“There’s something about–I don’t know, it’s a hex in my brain–there is something I find reassuring, comforting, dazzling in that here is a very specific apparatus that is meant to do one thing, and it does it perfectly. And that one thing is to translate the thoughts in your head down to paper. Now that means everything from a shopping list to James Joyce’s Ulysses. Short of carving words into stone with a hammer and chisel, not much is more permanent than a paragraph or a sentence or a love letter or a story typed on paper.”
It is equal to a wooden chest that your great-grandfather carved, or the perfect set of doilies that your grandmother hand-stitched themselves, or a quilt that your mom passed down to you, that she made for you when you were 5 years old. A typewriter is—you can carry it around, it can go with you anywhere in the world. Even the biggest one you can put in a box and lug if you’re dumb enough to try to get through airport security with something like that.
In April 2012 when I moved out of my office at the Washingtonian, I wrote a back-page piece titled “If These Keys Could Talk,” with my old Royal typewriter reflecting back on its 43 years helping the magazine get published each month. The opening:
It finally happened. On Saturday morning, Jack came into the office, took me off the desk, carried me out to a car double-parked on L Street, and drove me away. I’m now on a beat-up typewriter table in what seems to be a basement office in a house. No car horns, lots of birds singing, and a dog that looks at me and occasionally barks.

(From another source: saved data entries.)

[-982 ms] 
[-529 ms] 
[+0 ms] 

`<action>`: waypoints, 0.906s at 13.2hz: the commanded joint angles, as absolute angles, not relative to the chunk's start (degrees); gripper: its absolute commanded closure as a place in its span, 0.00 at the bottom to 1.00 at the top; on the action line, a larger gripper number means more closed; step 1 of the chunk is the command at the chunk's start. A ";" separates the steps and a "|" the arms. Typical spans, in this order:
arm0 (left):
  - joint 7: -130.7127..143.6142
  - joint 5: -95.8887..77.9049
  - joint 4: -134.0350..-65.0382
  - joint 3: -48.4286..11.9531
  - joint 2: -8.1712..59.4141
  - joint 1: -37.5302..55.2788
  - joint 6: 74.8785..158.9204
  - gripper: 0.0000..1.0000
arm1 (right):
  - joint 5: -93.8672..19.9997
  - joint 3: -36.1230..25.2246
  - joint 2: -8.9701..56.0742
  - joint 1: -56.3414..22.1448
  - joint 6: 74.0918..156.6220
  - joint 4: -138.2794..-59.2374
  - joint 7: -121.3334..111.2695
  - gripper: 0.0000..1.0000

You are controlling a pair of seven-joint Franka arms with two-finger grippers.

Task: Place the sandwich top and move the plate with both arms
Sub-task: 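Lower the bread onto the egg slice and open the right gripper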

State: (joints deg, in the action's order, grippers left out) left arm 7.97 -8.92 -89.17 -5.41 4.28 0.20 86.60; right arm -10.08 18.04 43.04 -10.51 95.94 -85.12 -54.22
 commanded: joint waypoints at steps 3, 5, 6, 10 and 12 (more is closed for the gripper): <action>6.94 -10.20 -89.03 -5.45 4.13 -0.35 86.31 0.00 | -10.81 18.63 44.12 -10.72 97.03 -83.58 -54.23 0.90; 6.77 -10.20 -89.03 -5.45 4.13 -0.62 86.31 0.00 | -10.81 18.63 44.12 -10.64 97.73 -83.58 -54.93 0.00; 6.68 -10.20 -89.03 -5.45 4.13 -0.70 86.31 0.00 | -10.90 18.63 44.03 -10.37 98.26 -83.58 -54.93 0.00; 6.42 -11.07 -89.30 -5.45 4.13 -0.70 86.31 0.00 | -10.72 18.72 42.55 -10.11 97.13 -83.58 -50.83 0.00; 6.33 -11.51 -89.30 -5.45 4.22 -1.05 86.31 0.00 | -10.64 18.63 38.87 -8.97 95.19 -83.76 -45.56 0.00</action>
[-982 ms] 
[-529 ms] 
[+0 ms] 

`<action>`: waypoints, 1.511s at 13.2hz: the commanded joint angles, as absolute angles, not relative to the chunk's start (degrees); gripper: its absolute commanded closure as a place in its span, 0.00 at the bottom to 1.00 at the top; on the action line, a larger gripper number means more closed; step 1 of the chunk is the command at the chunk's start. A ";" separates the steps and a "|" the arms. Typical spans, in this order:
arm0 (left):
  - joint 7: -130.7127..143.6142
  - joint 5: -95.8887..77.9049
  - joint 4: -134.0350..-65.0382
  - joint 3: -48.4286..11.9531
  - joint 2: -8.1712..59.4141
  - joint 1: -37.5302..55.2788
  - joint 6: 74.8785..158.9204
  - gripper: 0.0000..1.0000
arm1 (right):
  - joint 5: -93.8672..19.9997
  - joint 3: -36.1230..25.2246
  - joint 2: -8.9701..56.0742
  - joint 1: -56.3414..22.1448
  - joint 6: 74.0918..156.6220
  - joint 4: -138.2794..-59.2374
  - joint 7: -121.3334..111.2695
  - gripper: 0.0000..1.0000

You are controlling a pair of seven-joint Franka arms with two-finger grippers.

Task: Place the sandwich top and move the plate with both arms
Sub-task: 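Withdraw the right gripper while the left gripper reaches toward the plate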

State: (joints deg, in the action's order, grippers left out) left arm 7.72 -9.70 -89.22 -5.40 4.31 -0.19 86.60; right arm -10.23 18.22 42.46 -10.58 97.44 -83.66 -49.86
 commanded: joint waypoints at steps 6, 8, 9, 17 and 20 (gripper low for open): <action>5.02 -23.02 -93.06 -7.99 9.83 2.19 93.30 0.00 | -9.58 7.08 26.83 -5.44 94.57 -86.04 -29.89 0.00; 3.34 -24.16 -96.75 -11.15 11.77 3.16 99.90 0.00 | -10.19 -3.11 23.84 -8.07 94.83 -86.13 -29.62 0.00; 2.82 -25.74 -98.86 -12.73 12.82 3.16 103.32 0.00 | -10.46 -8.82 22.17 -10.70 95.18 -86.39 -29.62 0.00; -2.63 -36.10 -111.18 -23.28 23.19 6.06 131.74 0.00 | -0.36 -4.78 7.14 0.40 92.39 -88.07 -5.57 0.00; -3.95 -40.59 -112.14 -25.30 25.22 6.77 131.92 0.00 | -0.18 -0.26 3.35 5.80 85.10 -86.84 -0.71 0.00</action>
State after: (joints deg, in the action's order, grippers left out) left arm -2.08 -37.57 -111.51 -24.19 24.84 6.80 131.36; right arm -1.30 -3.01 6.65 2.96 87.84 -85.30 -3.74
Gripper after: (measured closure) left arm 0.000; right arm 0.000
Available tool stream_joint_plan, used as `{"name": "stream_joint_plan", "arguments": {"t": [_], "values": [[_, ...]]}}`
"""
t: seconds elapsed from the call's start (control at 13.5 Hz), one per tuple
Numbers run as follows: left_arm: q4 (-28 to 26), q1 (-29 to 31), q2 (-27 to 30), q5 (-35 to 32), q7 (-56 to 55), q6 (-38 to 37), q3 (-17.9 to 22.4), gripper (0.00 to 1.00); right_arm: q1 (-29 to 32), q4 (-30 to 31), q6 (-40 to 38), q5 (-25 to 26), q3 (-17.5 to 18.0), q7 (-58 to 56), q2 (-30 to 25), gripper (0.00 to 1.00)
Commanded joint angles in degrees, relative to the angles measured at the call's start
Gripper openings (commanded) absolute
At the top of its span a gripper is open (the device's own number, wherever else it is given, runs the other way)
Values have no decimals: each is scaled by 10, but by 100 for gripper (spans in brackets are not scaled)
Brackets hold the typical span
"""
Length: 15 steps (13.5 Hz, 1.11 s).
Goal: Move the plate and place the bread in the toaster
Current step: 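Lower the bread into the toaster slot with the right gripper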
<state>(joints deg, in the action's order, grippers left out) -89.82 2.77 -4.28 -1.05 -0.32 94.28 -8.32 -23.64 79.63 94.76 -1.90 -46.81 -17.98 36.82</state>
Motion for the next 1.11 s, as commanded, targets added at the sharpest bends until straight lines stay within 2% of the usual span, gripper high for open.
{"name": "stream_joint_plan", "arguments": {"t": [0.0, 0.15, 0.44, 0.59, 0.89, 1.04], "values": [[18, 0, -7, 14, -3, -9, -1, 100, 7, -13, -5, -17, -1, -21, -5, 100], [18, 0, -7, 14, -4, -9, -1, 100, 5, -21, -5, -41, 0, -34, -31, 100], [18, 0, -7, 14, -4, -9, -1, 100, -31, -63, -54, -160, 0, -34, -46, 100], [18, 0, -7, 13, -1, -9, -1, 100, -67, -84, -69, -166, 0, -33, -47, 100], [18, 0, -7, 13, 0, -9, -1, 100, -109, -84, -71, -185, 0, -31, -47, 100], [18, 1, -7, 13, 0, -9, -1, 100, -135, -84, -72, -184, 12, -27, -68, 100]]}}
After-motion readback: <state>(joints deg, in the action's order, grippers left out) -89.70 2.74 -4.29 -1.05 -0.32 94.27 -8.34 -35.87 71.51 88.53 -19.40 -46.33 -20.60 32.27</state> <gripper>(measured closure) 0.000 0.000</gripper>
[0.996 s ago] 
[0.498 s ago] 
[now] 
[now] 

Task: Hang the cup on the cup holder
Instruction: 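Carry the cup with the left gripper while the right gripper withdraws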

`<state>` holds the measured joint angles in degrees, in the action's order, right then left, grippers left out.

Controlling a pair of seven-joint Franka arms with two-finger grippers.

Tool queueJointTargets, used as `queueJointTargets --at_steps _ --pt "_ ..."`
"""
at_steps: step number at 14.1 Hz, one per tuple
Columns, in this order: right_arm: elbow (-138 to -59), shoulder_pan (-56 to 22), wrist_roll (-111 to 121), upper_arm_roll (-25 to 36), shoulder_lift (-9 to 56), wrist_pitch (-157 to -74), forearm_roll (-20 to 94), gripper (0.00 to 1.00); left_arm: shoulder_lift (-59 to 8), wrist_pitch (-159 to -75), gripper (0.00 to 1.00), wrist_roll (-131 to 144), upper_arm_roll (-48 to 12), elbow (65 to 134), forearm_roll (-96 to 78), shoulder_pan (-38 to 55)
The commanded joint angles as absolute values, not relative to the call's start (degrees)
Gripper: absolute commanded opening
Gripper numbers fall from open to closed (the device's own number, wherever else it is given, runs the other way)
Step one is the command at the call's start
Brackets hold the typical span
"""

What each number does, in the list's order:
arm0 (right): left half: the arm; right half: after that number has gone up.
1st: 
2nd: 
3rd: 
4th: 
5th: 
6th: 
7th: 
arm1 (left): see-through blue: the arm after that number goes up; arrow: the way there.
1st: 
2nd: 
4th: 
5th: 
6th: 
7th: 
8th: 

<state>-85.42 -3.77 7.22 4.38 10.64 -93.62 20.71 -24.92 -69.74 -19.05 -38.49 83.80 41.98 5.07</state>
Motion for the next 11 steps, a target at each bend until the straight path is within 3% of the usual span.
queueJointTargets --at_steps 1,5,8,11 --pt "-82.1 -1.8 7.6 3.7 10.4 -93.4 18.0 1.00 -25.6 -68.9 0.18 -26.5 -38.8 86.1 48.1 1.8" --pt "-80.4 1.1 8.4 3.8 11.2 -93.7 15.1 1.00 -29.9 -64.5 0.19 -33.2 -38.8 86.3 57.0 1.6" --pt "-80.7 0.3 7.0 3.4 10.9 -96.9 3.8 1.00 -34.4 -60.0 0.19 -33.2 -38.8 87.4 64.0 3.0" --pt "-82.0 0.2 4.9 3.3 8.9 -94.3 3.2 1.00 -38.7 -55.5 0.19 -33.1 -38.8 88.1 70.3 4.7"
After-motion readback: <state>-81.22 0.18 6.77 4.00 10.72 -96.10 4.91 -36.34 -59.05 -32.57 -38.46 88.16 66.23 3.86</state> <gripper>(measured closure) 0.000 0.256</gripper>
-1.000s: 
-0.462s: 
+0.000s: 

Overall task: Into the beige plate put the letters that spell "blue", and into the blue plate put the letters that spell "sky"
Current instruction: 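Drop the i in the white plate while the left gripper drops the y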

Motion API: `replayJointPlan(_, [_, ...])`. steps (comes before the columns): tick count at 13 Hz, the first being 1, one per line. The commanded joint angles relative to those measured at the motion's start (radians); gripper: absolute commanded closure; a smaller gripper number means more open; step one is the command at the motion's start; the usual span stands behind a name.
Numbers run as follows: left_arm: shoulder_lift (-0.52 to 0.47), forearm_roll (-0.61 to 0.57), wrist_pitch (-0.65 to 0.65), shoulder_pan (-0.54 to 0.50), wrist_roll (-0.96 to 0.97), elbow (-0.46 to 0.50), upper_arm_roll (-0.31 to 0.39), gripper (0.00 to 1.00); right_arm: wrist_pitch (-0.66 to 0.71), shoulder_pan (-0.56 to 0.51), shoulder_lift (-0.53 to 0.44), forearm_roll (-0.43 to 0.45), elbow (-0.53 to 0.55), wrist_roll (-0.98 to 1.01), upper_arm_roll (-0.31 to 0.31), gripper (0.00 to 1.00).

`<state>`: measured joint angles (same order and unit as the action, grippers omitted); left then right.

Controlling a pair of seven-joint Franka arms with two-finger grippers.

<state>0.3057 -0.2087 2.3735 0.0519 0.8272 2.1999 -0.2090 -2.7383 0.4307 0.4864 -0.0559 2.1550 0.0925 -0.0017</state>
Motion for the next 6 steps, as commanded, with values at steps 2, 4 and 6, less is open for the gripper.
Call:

Not a surprise but still kind of sad. Sure, I was being used less and less, but I still felt useful–I was always really good at short notes.
And the ending of the piece is still timely:
What if the Chinese managed to shut down the Internet and blow up all those digital clouds? I hope one of the writers or editors then might ask, “Anyone know what happened to that old Royal typewriter?”
Tom Hanks – such a romantic! There really is something to be said for using the typewriter. Next to handwriting, it’s capturing our thoughts in their truest form.